# ASSIGNED TASK
Go through the data below and return each line where the string "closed" occurs.

# SUPPLIED MATERIAL
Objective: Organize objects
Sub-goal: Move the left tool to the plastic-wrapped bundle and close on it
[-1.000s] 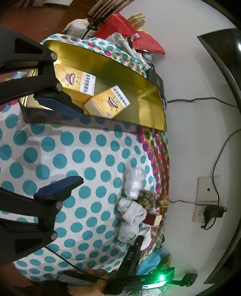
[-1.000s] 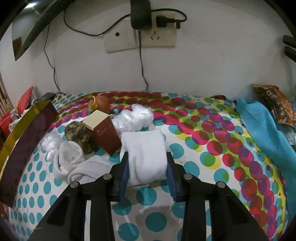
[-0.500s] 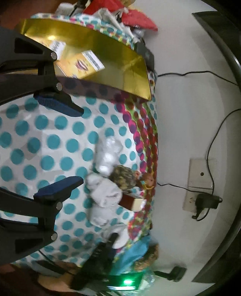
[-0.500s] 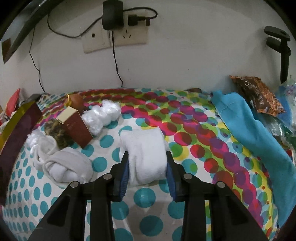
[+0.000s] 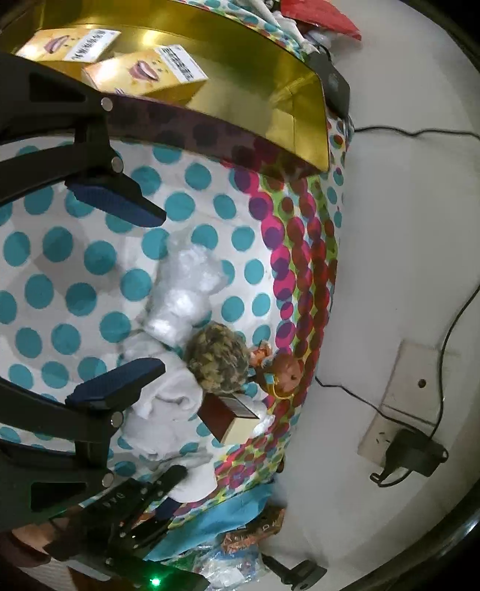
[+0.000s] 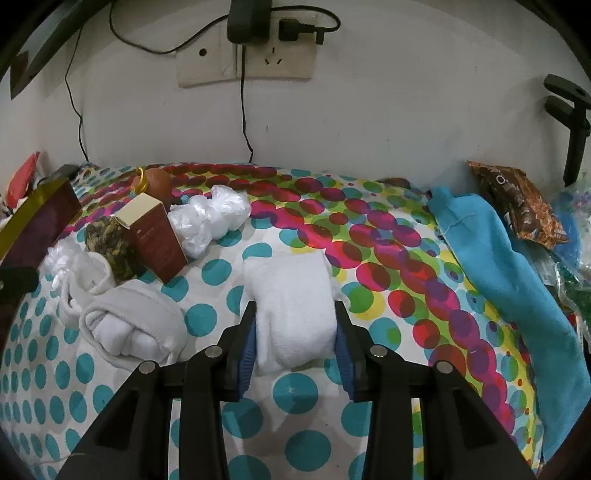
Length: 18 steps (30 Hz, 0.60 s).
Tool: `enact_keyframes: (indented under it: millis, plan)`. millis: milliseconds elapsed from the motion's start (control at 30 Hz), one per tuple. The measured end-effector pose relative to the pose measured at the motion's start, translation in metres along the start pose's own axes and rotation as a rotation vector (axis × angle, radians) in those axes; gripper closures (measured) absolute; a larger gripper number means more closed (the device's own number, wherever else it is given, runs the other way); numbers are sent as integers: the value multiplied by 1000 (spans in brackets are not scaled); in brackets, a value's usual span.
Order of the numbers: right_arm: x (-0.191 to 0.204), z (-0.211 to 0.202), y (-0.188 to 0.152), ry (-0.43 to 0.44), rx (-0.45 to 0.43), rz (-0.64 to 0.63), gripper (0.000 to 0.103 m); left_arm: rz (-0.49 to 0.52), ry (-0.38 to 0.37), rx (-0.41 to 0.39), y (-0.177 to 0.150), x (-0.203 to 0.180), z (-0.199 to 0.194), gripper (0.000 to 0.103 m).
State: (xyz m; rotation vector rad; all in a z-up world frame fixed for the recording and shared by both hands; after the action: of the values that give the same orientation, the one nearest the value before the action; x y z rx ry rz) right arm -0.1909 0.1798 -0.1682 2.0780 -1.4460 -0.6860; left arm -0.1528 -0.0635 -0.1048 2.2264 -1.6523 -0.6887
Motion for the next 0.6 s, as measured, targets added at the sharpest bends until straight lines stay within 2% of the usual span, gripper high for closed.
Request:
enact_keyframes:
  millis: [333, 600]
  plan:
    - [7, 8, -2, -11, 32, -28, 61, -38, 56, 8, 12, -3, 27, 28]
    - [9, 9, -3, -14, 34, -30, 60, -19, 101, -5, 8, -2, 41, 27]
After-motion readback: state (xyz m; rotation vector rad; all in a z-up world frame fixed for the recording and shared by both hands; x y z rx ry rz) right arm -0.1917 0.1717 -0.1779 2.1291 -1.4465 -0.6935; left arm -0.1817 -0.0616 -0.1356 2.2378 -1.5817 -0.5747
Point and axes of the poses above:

# ANSWER TO THE EXERCISE
Tool: `enact_keyframes: (indented under it: millis, plan)`. millis: milliseconds elapsed from the motion's start (control at 30 Hz), one per tuple. The measured end-effector pose relative to the pose measured at the motion's start, translation in metres along the start pose's own axes and rotation as a rotation vector (axis × angle, radians) in those axes; gripper closures (measured) absolute; a larger gripper number means more closed (the device's own number, wherever else it is given, runs the other way); numbers are sent as integers: the value multiplied by 1000 (spans in brackets are not scaled); in brackets, a value's usual span.
Motion for the next 0.6 s, as measured, targets added at the sharpest bends until straight lines stay within 2% of the usual span, gripper high for closed.

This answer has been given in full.